Also, a vaso-occlusion device may assume a certain three-dimensional shape after it is deployed outside the catheter. If the deployed vaso-occlusion device is too stiff, it may not conform with a shape of the body cavity intended to be occluded by the vaso-occlusion device. On the other hand, if the deployed vaso-occlusion device is too flexible, then the vaso-occlusion device may not retain its shape, and may be unintentionally bent into an undesirable shape, rendering it incapable of occluding the body cavity.

<CIT> discloses an adjustable embolic aneurysm coil. The device can be adjusted within the body of a patient in a minimally invasive or non-invasive manner such as by applying energy percutaneously or external to the patient's body. The energy may include, for example, acoustic energy, radio frequency energy, light energy and magnetic energy. Thus, the size and/or shape of the embolic coil can be adjusted to provide optimal filling of the aneurysm. In certain embodiments, the devices include a shape memory material that is responsive to changes in temperature and/or exposure to a magnetic field. A material having enhanced absorption characteristics with regard to a desired heating energy may be used in order to facilitate heating and adjustment of the embolic coil.
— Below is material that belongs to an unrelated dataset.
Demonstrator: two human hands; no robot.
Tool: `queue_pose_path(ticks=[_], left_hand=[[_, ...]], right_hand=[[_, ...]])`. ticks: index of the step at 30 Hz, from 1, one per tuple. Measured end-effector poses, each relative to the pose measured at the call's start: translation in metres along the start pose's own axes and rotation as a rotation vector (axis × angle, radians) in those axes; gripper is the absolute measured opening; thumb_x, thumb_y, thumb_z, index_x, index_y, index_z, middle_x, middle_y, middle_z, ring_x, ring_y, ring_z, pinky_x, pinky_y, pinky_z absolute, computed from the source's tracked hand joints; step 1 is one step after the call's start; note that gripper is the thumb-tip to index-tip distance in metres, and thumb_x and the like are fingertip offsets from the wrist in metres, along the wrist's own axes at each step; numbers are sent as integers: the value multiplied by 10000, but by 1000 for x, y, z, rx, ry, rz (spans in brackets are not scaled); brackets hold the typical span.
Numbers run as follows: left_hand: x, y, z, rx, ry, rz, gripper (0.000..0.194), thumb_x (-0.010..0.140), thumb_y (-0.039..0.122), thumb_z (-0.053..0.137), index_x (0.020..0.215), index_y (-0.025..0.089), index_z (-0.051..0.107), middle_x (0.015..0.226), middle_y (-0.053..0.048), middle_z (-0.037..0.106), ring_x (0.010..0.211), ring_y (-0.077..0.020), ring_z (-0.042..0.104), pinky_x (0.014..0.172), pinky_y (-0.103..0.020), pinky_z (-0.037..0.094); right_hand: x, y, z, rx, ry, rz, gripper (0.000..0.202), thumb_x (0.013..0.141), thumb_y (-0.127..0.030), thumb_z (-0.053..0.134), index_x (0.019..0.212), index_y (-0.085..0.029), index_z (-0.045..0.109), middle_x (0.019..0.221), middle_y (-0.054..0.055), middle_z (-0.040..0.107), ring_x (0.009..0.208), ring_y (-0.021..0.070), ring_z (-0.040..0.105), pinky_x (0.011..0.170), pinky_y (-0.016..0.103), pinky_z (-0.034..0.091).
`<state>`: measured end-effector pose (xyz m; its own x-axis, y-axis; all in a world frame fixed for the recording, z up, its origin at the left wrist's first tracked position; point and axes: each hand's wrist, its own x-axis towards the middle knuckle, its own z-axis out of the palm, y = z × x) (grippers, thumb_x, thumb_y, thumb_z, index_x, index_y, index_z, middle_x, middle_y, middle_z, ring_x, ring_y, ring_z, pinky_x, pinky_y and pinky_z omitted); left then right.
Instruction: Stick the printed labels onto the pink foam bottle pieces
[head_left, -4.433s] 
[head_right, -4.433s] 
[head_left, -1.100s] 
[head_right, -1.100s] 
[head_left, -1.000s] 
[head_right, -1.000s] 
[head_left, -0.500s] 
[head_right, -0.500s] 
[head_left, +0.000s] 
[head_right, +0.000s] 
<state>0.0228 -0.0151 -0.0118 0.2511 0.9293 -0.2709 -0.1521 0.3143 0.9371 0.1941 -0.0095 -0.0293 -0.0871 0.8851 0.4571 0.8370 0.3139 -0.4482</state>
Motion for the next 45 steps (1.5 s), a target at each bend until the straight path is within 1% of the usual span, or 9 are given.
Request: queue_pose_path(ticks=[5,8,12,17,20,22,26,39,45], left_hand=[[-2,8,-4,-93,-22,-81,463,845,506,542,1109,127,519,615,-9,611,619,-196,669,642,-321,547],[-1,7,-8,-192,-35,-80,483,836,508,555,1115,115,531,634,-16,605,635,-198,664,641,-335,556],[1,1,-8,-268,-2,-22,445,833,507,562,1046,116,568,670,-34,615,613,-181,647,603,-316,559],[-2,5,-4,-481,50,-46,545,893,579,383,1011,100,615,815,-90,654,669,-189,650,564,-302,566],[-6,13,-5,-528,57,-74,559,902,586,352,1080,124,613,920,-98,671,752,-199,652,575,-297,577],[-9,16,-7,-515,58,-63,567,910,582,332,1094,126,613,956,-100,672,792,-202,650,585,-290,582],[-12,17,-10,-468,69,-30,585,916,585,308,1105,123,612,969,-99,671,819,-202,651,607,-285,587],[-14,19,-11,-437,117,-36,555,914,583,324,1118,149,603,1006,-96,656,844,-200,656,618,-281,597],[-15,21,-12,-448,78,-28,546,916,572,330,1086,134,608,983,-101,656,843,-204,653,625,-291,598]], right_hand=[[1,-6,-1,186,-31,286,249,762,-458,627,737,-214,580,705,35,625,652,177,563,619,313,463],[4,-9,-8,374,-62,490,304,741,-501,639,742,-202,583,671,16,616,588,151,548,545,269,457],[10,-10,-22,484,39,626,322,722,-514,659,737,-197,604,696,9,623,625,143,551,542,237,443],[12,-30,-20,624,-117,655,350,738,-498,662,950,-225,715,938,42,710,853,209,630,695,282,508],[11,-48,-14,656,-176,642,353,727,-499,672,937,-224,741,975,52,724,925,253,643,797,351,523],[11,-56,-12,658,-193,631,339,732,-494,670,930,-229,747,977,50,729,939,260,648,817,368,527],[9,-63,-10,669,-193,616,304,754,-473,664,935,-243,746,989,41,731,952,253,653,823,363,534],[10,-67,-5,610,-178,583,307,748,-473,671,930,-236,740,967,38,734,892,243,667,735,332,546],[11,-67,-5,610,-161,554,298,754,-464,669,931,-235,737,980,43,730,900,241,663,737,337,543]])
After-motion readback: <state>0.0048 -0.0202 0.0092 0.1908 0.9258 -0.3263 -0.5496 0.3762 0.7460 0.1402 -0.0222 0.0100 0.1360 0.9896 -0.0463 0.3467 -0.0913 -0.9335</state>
The invention is based on the task of providing an improved medical device of the type described above. The invention is set out in claims.
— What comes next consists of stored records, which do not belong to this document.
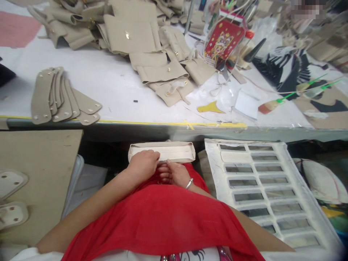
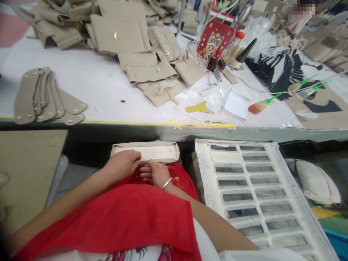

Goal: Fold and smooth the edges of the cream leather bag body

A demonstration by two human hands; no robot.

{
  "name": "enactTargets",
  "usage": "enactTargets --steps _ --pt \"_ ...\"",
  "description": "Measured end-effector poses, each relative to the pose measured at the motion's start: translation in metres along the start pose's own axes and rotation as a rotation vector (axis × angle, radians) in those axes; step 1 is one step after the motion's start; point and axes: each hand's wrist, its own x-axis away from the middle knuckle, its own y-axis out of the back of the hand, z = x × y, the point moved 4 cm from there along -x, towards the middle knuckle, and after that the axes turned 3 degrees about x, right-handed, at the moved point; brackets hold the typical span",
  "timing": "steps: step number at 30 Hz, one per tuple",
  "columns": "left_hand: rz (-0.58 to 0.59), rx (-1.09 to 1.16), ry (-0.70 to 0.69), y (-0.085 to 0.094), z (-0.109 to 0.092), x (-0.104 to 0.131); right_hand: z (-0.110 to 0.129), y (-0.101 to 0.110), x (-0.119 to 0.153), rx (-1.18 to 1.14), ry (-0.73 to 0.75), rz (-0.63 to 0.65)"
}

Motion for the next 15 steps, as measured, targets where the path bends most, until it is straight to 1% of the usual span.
enactTargets --steps 3,6,9,12,15 --pt "0.001 0.011 -0.007 0.000 0.004 0.002 -0.002 -0.008 0.001 -0.004 -0.050 -0.015" --pt "-0.031 -0.045 -0.020 0.002 0.008 0.006 -0.002 -0.018 0.001 0.019 -0.060 -0.010" --pt "-0.035 -0.062 -0.022 0.003 0.014 0.011 -0.004 -0.027 -0.001 0.043 -0.063 -0.005" --pt "-0.028 -0.045 -0.029 0.003 0.021 0.014 -0.008 -0.033 -0.006 0.073 -0.060 0.016" --pt "-0.038 -0.026 -0.026 0.003 0.028 0.017 -0.015 -0.037 -0.014 0.097 -0.045 0.086"
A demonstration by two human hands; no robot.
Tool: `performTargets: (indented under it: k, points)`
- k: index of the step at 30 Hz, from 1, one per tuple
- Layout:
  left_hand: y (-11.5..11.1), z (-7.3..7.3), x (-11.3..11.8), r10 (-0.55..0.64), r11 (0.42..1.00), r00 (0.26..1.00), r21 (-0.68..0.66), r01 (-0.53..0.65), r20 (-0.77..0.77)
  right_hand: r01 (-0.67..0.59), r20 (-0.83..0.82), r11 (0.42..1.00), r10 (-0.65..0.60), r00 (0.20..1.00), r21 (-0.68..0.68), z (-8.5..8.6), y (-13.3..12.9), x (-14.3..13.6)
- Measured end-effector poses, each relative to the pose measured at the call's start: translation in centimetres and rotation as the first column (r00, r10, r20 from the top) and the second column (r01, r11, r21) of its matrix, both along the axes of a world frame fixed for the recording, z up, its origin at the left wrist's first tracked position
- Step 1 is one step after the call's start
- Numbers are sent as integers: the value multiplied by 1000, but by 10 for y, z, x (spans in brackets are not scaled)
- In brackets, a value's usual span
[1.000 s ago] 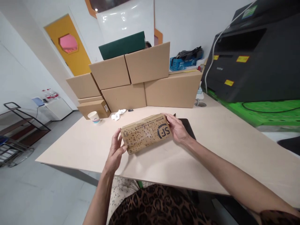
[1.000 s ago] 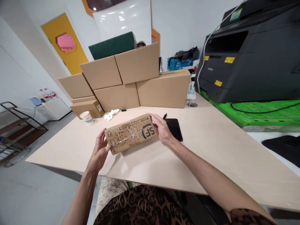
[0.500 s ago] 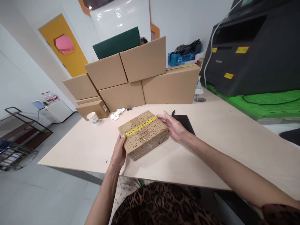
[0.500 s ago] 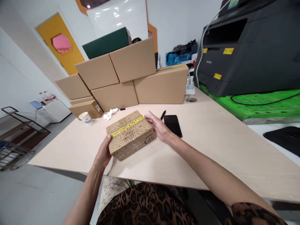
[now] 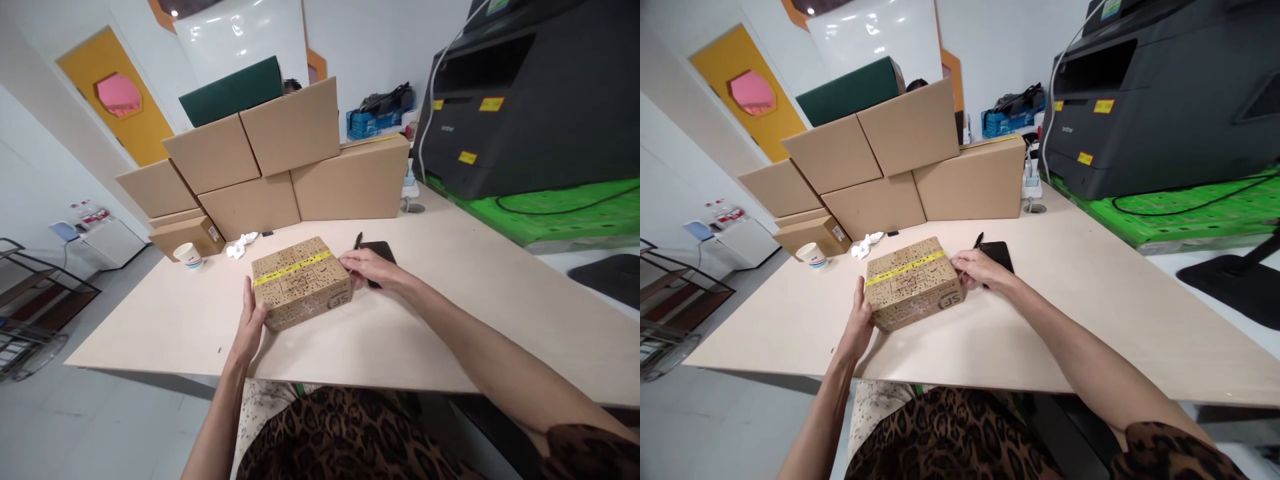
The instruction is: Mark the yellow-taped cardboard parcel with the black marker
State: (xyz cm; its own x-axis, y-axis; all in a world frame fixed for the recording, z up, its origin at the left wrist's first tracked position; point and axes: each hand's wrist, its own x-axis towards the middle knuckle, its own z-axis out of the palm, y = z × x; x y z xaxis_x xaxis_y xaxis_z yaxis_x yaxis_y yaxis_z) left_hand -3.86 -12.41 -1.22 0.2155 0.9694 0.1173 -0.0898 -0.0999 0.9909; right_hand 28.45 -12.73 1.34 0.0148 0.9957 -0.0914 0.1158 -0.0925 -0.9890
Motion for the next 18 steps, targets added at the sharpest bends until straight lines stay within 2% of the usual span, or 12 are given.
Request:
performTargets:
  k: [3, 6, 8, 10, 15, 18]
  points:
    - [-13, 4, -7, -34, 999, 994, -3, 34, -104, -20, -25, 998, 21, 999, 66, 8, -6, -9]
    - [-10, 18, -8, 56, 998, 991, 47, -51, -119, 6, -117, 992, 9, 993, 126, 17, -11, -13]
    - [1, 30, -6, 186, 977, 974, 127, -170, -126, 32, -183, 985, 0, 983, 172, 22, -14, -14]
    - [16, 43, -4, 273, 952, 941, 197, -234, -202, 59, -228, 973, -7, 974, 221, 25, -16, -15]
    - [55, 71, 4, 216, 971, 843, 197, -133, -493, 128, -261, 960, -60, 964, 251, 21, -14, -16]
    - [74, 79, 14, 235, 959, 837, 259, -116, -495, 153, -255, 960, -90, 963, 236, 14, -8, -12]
In accordance with the invention is an embolic device provided in claim <NUM>.

As an example, that may, if applicable, provide details to further specify embodiments claimed or described in this application an embolic device for placement in a body lumen is provided that includes: an elongated member having a linear configuration when in room temperature, the elongated member being configured to form a first three-dimensional structure in response to body temperature; wherein the elongated member comprises a first segment, a second segment, and a third segment, the second segment being located between the first segment and the third segment; wherein the first segment and the third segment are configured to change their respective shapes in response to the body temperature; and wherein the second segment that is located between the first segment and the third segment has a shape that is independent of the body temperature.

Optionally, the first segment is configured to form a first portion of a loop, and the third segment is configured to form a second portion of the loop in response to the body temperature.

Optionally, the first segment is configured to form a first loop, and the third segment is configured to form a second loop, in response to the body temperature.

Optionally, the first segment has a first length, the second segment has a second length, and the third segment has a third length; and wherein the second length of the second segment is shorter than the first length of the first segment, and is also shorter than the third length of the third segment.

Optionally, the second length of the second segment that is between the first segment and the third segment is less than <NUM>% of the first length of the first segment, and is also less than <NUM>% of the third length of the third segment.

Optionally, the elongated member has a distal end and a proximal end opposite from the distal end, and wherein the embolic device further comprises a fourth segment that includes the proximal end; and wherein the fourth segment is martensitic when the fourth segment is in the room temperature, and is also martensitic when the fourth segment is in the body temperature.

Optionally, the first segment is martensitic when the first segment is in the room temperature, and is austenitic when the first segment is in the body temperature.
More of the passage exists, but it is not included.